The exclusion of “pre-existing conditions” from coverage has long been a point of contention between insurers and consumers. Less well publicized is the fact that tests, interventions and procedures for which there is no sound medical basis account for around 30 percent of all medical expenditures, according to a statement from last year’s Health Reform Summit convened by the U.S. Senate Committee on Finance.

In a recent article on the New England Journal of Medicine website, Robert A. Levine, clinical professor of laboratory medicine at Yale University, blames unnecessary care on “perverse incentives” that reward doctors for every procedure: a prescription for medicine, a referral for a test, or an operation. “Even if all physicians were highly ethical and ordered only tests and treatments they deemed truly important,” Levine wrote, “it would take saints not to have their judgment skewed in favor of decisions that will provide them with financial rewards.”

Health care costs are continually rising but people are not getting any healthier. Any reform that does not address this fact will fail. So here is Ode’s five-point prescription for the future of health care, a prescription that applies the tenets of integrative medicine to make health care simpler, more effective and more affordable.

1. Prevention is better than cure

Dunphy draws an iceberg in the air with his index fingers. “What we see in Western medicine is only the tip of the iceberg,” he explains, referring to the symptoms that are treated with pills and technology. “What we don’t see is all that’s underneath the surface, which is what is leading us to disease and away from it.

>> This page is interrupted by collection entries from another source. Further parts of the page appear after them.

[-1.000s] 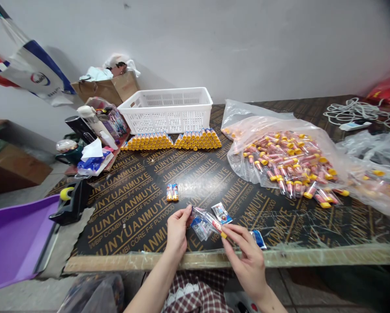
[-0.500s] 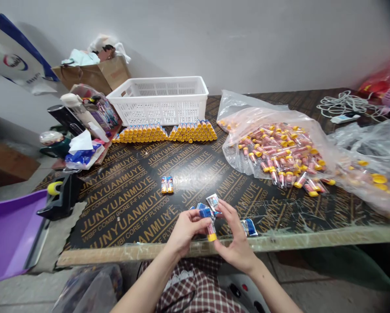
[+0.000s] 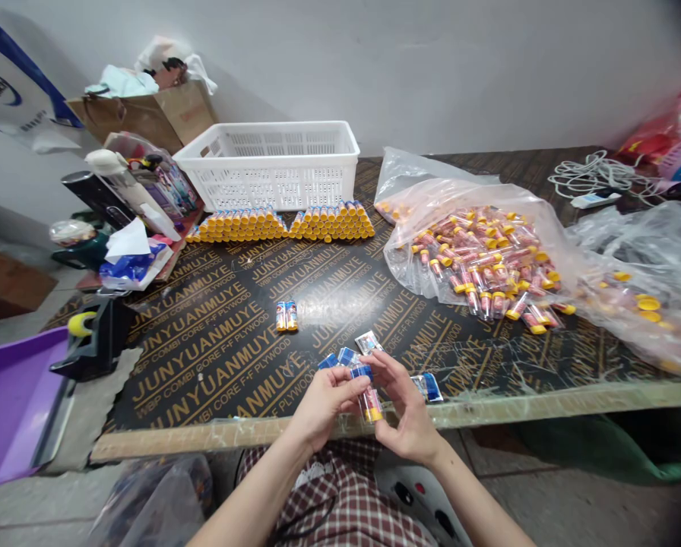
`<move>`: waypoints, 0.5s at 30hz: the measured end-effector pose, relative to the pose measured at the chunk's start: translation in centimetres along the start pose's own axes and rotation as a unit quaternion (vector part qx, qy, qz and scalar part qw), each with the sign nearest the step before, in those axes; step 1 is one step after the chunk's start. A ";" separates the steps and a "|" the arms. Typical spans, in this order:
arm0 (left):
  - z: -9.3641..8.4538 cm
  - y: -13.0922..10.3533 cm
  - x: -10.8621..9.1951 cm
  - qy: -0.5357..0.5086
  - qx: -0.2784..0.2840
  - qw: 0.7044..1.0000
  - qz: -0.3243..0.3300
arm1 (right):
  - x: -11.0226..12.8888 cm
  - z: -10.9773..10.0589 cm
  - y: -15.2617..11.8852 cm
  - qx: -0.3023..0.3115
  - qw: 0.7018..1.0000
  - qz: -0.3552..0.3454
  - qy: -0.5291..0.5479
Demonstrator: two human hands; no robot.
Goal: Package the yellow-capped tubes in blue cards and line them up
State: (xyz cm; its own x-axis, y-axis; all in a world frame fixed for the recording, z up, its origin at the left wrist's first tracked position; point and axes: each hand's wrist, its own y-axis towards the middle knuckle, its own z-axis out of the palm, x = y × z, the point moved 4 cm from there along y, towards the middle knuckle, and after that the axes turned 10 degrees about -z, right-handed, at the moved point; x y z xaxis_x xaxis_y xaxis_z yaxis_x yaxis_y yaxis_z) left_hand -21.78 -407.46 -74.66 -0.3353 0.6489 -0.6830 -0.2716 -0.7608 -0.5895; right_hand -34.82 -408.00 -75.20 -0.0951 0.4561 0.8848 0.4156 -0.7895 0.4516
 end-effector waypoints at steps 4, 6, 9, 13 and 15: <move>0.0 -0.1 -0.1 -0.007 0.004 1.000 0.005 | 0.1 0.1 0.1 -0.007 1.000 -0.006 0.002; 0.0 -0.2 0.0 -0.012 0.003 1.000 0.006 | 0.1 0.1 0.1 -0.010 1.000 -0.010 -0.003; 0.2 -0.2 0.3 -0.015 -0.001 1.000 0.003 | 0.2 0.4 0.2 -0.011 1.000 -0.008 -0.005; -1.2 0.0 -1.1 0.007 -0.030 0.999 0.019 | 0.1 0.6 0.4 0.014 1.000 0.002 -0.016; -3.7 0.3 -3.5 0.062 -0.080 0.992 0.073 | -0.1 0.0 0.5 0.015 0.999 0.005 -0.042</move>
State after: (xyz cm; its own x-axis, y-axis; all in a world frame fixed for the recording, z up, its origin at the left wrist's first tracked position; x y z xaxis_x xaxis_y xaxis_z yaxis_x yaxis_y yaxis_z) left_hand -17.35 -409.93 -74.04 -0.2441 0.5359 -0.8082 -0.0774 -0.8415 -0.5346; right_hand -34.57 -408.45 -75.04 -0.0140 0.4816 0.8763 0.4436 -0.7824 0.4371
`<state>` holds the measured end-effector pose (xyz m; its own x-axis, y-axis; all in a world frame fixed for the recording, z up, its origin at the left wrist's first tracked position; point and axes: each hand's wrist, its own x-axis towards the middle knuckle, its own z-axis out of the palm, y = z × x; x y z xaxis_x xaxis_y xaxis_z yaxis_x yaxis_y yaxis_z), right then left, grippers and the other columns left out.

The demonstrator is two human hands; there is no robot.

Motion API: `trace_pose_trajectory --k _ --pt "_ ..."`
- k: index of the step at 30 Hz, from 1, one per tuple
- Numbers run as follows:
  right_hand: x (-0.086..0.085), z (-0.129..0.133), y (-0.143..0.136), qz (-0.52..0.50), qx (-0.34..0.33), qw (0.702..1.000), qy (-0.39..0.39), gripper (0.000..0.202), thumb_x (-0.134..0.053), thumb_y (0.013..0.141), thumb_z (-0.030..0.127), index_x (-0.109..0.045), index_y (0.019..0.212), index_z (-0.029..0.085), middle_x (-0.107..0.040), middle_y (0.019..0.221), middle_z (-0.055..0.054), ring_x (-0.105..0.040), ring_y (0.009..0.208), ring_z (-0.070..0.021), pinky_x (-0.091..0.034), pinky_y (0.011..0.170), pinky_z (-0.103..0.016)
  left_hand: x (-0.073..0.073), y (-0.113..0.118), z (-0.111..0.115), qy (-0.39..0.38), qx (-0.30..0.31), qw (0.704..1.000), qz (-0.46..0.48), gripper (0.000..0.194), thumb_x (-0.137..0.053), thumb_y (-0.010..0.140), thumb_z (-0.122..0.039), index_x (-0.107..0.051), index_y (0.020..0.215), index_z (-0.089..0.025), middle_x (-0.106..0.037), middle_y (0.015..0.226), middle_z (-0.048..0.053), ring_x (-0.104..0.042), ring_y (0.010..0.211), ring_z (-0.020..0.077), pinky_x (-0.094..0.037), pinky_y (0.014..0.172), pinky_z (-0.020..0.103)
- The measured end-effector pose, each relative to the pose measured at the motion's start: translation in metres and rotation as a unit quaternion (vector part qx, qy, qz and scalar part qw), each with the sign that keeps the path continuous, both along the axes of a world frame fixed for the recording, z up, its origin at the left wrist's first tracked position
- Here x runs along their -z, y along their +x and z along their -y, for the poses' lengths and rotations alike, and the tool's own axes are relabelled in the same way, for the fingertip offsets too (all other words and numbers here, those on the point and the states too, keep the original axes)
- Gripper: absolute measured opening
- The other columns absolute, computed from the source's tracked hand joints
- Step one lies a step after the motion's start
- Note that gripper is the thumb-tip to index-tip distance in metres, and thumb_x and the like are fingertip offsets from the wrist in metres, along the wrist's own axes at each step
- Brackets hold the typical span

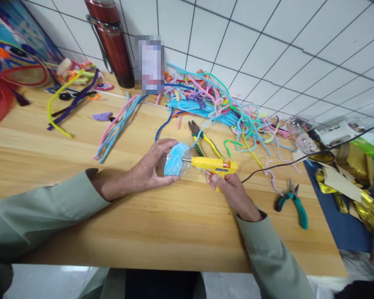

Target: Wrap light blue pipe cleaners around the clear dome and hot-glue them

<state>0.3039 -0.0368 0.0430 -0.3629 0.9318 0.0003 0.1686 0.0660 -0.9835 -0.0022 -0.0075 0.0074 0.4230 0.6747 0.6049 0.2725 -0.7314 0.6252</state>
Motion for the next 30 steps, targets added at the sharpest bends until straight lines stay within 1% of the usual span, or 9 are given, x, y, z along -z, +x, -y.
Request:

This is where chronic illnesses occur.” And it is these illnesses—cancer, diabetes, heart disease—that account for a large chunk of health care spending. If we can prevent these illnesses, Dunphy argues, we can avoid a great deal of suffering—and save a great deal of money.

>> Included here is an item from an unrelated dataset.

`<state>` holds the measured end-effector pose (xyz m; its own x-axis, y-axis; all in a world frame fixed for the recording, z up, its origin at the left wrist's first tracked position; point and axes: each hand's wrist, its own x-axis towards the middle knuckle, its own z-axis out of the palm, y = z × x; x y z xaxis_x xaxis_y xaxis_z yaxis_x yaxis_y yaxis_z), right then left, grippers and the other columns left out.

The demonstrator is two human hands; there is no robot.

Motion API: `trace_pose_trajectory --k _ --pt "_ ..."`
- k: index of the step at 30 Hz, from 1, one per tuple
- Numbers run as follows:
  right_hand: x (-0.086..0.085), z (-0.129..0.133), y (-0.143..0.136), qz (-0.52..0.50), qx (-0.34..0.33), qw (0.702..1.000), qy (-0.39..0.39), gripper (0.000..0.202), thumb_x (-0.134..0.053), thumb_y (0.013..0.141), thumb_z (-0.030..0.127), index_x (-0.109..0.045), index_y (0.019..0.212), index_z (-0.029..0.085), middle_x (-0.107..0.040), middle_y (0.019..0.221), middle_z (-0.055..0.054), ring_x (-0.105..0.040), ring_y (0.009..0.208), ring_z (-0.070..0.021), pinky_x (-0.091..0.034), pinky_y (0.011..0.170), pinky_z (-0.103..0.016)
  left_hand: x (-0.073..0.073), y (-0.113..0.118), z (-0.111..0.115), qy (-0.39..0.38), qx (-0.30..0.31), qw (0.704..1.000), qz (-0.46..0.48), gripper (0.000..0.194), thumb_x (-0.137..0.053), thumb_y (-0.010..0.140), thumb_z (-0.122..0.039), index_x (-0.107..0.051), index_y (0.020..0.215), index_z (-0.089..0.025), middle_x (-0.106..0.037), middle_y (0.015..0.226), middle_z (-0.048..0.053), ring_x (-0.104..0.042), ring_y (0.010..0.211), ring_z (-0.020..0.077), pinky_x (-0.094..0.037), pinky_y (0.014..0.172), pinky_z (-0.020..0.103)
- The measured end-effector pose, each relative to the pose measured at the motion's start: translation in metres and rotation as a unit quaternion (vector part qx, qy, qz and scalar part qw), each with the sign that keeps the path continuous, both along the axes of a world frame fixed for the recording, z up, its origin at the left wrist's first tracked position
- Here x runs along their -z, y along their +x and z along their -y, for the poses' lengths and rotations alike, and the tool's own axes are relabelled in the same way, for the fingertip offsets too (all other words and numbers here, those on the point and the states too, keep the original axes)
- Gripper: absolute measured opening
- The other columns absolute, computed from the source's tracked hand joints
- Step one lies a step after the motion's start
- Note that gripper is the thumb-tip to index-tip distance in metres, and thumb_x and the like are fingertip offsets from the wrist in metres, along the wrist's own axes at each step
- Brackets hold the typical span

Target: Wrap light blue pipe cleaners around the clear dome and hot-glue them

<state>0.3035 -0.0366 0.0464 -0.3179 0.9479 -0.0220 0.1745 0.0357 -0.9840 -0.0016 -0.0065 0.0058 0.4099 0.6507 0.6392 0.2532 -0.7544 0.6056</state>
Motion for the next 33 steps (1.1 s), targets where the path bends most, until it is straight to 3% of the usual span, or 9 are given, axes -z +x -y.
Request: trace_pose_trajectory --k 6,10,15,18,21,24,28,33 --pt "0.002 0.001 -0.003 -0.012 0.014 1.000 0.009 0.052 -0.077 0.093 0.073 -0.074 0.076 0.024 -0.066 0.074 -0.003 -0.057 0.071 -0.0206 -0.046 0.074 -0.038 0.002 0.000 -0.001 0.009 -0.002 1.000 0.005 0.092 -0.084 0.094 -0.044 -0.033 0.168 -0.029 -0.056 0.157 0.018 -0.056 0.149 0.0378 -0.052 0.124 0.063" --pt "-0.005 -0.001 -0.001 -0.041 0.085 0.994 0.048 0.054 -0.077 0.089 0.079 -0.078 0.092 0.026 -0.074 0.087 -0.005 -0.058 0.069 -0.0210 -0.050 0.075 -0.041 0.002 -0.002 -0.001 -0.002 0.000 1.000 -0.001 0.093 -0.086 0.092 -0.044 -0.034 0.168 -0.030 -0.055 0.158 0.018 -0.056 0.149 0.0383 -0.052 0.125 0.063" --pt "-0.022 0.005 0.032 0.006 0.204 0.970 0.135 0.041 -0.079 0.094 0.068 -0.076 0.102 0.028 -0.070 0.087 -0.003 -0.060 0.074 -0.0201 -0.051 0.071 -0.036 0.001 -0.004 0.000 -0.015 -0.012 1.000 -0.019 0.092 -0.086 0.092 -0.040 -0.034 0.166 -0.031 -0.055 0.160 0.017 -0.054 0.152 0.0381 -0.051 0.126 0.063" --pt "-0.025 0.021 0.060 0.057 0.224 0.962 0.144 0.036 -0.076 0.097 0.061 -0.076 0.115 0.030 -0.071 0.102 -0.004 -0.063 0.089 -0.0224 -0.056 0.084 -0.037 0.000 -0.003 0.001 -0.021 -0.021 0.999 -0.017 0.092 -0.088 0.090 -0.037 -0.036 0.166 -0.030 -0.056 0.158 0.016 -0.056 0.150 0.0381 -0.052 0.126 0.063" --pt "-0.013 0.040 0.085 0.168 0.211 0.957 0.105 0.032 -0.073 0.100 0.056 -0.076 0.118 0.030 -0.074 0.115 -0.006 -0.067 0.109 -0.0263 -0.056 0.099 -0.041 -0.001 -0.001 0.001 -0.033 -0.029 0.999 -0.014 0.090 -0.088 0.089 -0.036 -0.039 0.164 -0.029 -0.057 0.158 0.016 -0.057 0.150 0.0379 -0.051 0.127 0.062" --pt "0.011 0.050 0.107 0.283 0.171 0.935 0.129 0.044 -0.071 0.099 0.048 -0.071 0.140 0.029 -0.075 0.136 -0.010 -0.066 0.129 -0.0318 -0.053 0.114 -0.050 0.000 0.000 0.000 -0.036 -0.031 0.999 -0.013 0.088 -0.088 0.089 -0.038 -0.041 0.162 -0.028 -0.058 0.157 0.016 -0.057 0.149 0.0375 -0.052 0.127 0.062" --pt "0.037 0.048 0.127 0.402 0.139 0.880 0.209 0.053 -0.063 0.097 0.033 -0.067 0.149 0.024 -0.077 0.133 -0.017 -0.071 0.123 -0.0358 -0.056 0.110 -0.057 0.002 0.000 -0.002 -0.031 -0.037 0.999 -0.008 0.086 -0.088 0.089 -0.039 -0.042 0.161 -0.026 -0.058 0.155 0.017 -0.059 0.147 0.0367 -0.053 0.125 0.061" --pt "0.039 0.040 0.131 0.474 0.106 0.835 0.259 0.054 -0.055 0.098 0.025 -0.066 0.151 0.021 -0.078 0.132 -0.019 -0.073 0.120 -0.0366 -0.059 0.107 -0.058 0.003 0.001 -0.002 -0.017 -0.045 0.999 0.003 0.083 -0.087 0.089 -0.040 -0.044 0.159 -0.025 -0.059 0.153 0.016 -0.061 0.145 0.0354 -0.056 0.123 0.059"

Around half of all American adults have a chronic illness, according to The Partnership, a John Hopkins University-led initiative to improve care for Americans with chronic health conditions. Preventive Medicine Research’s Ornish claims that three-quarters of the more than $2 trillion spent last year on health care went to cover these conditions, among which he also includes obesity. “All of these can be not only prevented but even reversed through diet and lifestyle intervention,” he says. “It just seems so obvious to me that this is where we should be putting our focus.”

AAIM’s Chen agrees: “If we do not reduce the incidence of chronic diseases and change our lifestyles, we are not going to reduce the costs.” He points to a recent Archives of Internal Medicine study of over 20,000 Germans, which found that non-smokers who maintain a healthy weight, healthy diet and exercise 30 minutes a day lower their risk of developing diabetes by 93 percent, heart attack by 81 percent, stroke by 50 percent and cancer by 36 percent, compared to people who haven’t integrated any of these factors into their lives. According to Chen, doctors should explicitly discuss lifestyle choices with their patients, including everything from learning to better handle stress to exercising more and enhancing social contacts.

There is, however, a long way to go before prevention is on the agenda. While prevention is indeed better than cure, we tend to reward those who find solutions for existing problems rather than those who ensure that those problems don’t occur. The system is even designed to reward insurance and pharmaceutical companies when they treat a disease instead of preventing it. Plus, by definition, the benefits of prevention won’t show up for decades, or even generations. “It’s hard for Congress to engage in a comprehensive integrative health approach because the savings will only be visible many years later,” says William Novelli, a professor at Georgetown University’s McDonough School of Business and the former CEO of AARP, the consumer group for older people. “That’s an artificial barrier we need to cross.”

But, according to Ornish, there’s an even greater challenge: Prevention just ain’t sexy. “Prevention is boring,” he says. “We need to focus on living better. [If you have a healthy lifestyle,] you’re likely to look better, feel better, lose weight and gain health, as well as to smell better, taste better and love better.” What’s not to like?